The benchmark results displayed in the plot above illustrate the time per epoch on our Ray cluster nodes.

The red line represents actual epoch times with data caching enabled. The first epoch takes considerably longer than subsequent ones, while the training script streams the dataset directly from S3. By the second epoch, the dataset has been fully cached on the local storage of Ray worker instances. Consequently, the data is read from the local instance storage, significantly reducing file access times and decreasing epoch durations. 

Streaming this dataset from S3 is relatively slow, due to it being comprised of a large number of small files and the high latency characteristic of S3 general purpose storage (see discussion in the next section).

To understand the impact of caching, the graph compares this with a hypothetical scenario where the dataset is streamed from S3 for each epoch, without any local caching. Although this scenario wasn’t benchmarked directly, we can estimate that each epoch would take approximately as long as the first epoch of our benchmark with enabled caching. This hypothetical scenario is depicted by the blue dashed line in the plot.

These results highlight the substantial efficiency gains from caching datasets locally, particularly when working with large collections of small files that can fit within the local storage capacity.

# 5. Shard the dataset

<a id='sec-5'></a>

In this section, we re-package our training dataset consistent of lots of small JPG files into a sharded dataset comprising of a few larger TAR files.
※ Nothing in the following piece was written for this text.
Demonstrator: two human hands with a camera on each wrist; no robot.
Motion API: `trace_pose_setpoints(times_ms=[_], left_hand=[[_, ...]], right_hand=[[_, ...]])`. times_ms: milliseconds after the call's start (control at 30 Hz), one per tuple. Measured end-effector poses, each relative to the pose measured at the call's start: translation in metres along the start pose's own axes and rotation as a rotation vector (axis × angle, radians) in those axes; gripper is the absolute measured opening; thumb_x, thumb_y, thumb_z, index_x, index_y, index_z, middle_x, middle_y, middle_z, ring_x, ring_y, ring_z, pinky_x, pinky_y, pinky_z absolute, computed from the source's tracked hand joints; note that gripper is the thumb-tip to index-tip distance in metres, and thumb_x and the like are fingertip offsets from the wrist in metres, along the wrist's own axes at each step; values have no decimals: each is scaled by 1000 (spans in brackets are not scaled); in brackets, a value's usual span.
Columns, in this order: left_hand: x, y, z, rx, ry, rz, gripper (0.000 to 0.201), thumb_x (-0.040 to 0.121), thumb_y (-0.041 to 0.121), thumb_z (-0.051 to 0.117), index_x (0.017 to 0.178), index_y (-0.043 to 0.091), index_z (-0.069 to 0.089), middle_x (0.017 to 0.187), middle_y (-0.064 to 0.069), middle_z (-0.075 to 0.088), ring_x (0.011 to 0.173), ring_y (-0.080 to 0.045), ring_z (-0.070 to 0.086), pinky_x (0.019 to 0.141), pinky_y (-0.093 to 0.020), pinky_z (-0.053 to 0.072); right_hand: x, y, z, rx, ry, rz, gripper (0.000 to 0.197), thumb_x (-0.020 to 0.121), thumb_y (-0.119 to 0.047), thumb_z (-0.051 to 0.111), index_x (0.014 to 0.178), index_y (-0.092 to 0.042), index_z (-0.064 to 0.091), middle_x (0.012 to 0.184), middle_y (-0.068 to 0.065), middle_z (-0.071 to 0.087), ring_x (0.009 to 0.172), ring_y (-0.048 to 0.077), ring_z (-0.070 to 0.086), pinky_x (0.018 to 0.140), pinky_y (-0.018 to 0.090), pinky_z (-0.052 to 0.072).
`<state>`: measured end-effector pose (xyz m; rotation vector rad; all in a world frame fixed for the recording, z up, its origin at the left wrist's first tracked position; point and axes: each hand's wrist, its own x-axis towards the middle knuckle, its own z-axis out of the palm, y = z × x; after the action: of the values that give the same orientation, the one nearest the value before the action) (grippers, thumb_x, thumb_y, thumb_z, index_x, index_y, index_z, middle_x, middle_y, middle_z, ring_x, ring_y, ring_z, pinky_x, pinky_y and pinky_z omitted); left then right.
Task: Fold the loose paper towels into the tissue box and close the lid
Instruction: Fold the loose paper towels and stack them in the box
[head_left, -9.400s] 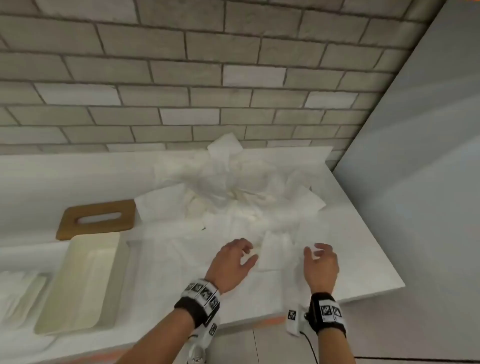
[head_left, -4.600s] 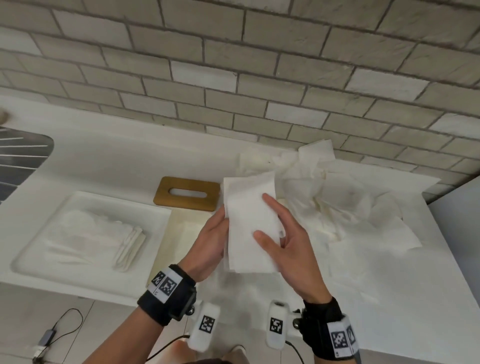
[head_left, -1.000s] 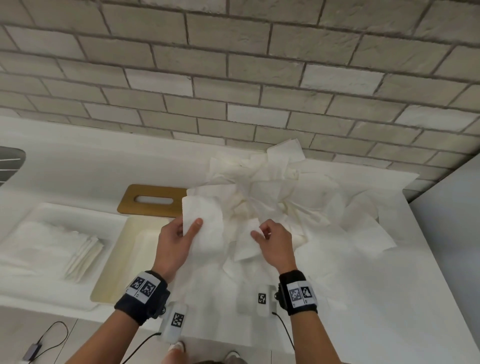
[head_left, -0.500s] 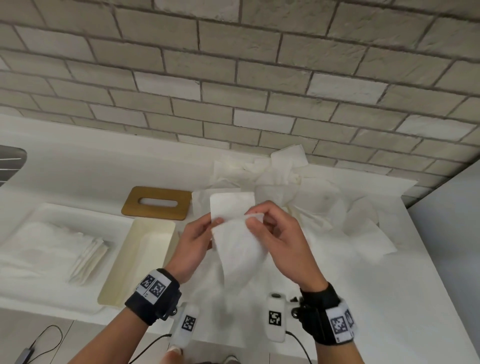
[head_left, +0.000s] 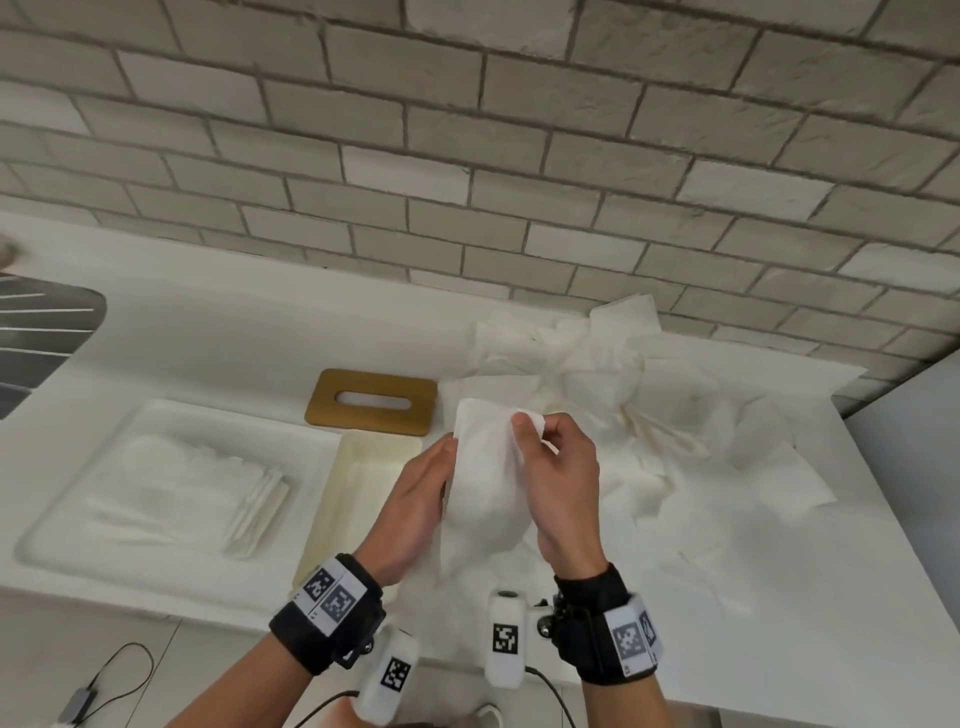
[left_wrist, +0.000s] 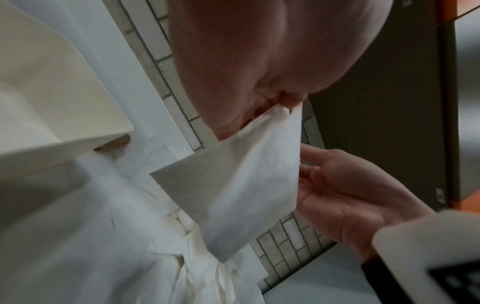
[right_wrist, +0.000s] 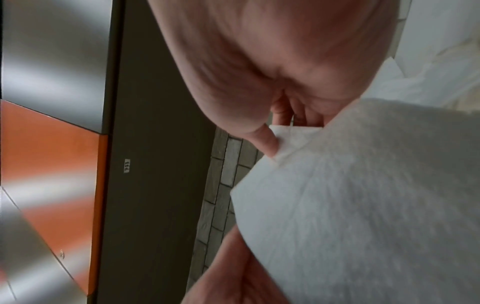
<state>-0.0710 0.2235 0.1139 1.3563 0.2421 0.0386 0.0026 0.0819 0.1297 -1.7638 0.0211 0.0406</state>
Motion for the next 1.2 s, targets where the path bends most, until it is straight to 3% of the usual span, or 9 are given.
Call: trace_pose_setpoints(times_ms=[133, 333, 433, 533, 667, 767, 900, 1033, 1200], left_hand=[[-10, 0, -24, 60, -45, 18, 54, 110, 64, 35, 148, 34, 59, 146, 8, 66, 140, -15, 58, 120, -53, 42], [-17, 4, -65, 178, 83, 175, 35, 109, 22, 59, 143, 30, 57, 133, 12, 72, 123, -12, 69, 103, -46, 58], [-9, 7, -93, 125, 179, 164, 39, 107, 19, 62, 144, 29, 53, 131, 12, 72, 121, -13, 70, 96, -41, 61], [9, 1, -126, 249, 210, 150, 40, 104, 15, 66, 140, 25, 51, 127, 10, 72, 117, -14, 71, 94, -45, 62], [35, -18, -169, 622, 169, 175, 54, 101, 11, 68, 144, 33, 43, 127, 7, 67, 113, -15, 69, 95, -47, 61], [42, -36, -188, 869, 86, 248, 63, 100, 7, 67, 151, 30, 39, 141, 3, 59, 125, -20, 60, 108, -40, 51], [41, -51, -186, 1293, -129, 317, 31, 99, 17, 67, 130, 22, 62, 128, 1, 63, 123, -25, 56, 104, -45, 48], [39, -66, -162, 1795, -453, 53, 57, 100, 46, 61, 152, 33, 42, 151, 3, 51, 146, -24, 40, 123, -65, 18], [44, -69, -149, 2016, -558, -34, 71, 92, 62, 65, 155, 44, 39, 153, 7, 48, 152, -26, 34, 115, -83, -4]], right_hand=[[-17, -7, 32, 12, 81, 33, 28, 103, -41, 69, 93, -15, 65, 88, 2, 72, 78, 17, 64, 74, 33, 52], [-60, -11, 65, 46, -25, -54, 42, 103, -42, 70, 132, -36, 40, 112, -9, 71, 95, 5, 73, 78, 24, 59], [-91, 14, 77, -56, -176, -98, 42, 104, -25, 71, 128, -32, 38, 93, -4, 74, 78, 12, 72, 67, 29, 56], [-105, 38, 96, -254, -211, -127, 21, 102, -13, 70, 110, -27, 57, 74, -17, 59, 64, 4, 56, 62, 14, 39], [-102, 58, 129, -505, -329, 25, 19, 107, -12, 60, 123, -22, 60, 113, -3, 66, 97, 9, 64, 83, 13, 48], [-96, 66, 151, -692, -453, 158, 30, 109, -6, 51, 138, -8, 51, 139, 14, 55, 121, 29, 62, 105, 35, 52], [-96, 65, 165, -837, -514, 163, 35, 108, -3, 50, 142, 3, 49, 140, 19, 54, 129, 33, 58, 106, 35, 46], [-90, 61, 168, -1014, -716, 171, 31, 108, -5, 51, 138, -1, 57, 141, 19, 59, 129, 34, 59, 108, 37, 45], [-89, 45, 114, -700, -506, 139, 33, 107, -25, 59, 139, -22, 56, 127, 12, 65, 117, 29, 64, 101, 39, 55]])
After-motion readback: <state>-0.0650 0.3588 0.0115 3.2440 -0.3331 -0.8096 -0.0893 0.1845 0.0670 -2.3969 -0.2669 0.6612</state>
While the task is running, we will discuss why sharding is helpful.

## 5.1 Sharding our dataset with **Amazon S3 Tar Tool**
Among various methods available for dataset sharding into TAR format, we leverage the **[Amazon S3 Tar Tool](https://github.com/awslabs/amazon-s3-tar-tool)** for this workshop. This open-source utility provides an efficient and streamlined approach to creating tarballs from existing Amazon S3 objects and storing them back to S3 through a single CLI command. 

> ⚠️ _**NOTE:**  We have pre-compiled an s3tar binary to save time in this workshop. In a production environment, you should install [make](https://www.gnu.org/software/make/), [go](https://go.dev/), and compile it from the latest build on the [**Amazon S3 Tar Tool** GitHub repository](https://github.com/awslabs/amazon-s3-tar-tool). See [detailed instructions here](https://github.com/awslabs/amazon-s3-tar-tool?tab=readme-ov-file#installation)._

In what follows, we'll execute a sharding operation on our dataset comprised of **100,000 JPG files**, each approximately **100KB** in size. The process will concatinate these files into roughly **40 TAR archives**, with each archive approximately **250MB** in size and containing approximately 2,500 training samples. The entire operation is expected to complete in <font color='red'>**around 4 mins**</font>, outputting a sharded dataset in your S3 bucket. 

> 💡 _**TIP:**  While you wait for the next cell to complete, please read through _**Section 5.2**_ to learn why sharding can be a good idea when streaming datasets directly from S3 for ML training._

In [None]:
!time ./s3tar \
--size-limit 260000000 \
--region {aws_region} \
--concat-in-memory \
--storage-class STANDARD \
--goroutines 1000 \
-cvf s3://{s3_bucket_name}/{s3_bucket_prefix}/100k-samples-large-files/shard.tar \
s3://{s3_bucket_name}/{s3_bucket_prefix}/100k-samples-small-files/

## 5.2 The impact of data sharding on ML training efficiency

When training machine learning models with data stored in S3, the way you organize your dataset can dramatically impact your training performance. Let's explore why sharded datasets offer superior throughput performance than datasets comprised of lots of small files and thus can help you to alleviate any potential I/O bottlenecks in your ML training pipelines.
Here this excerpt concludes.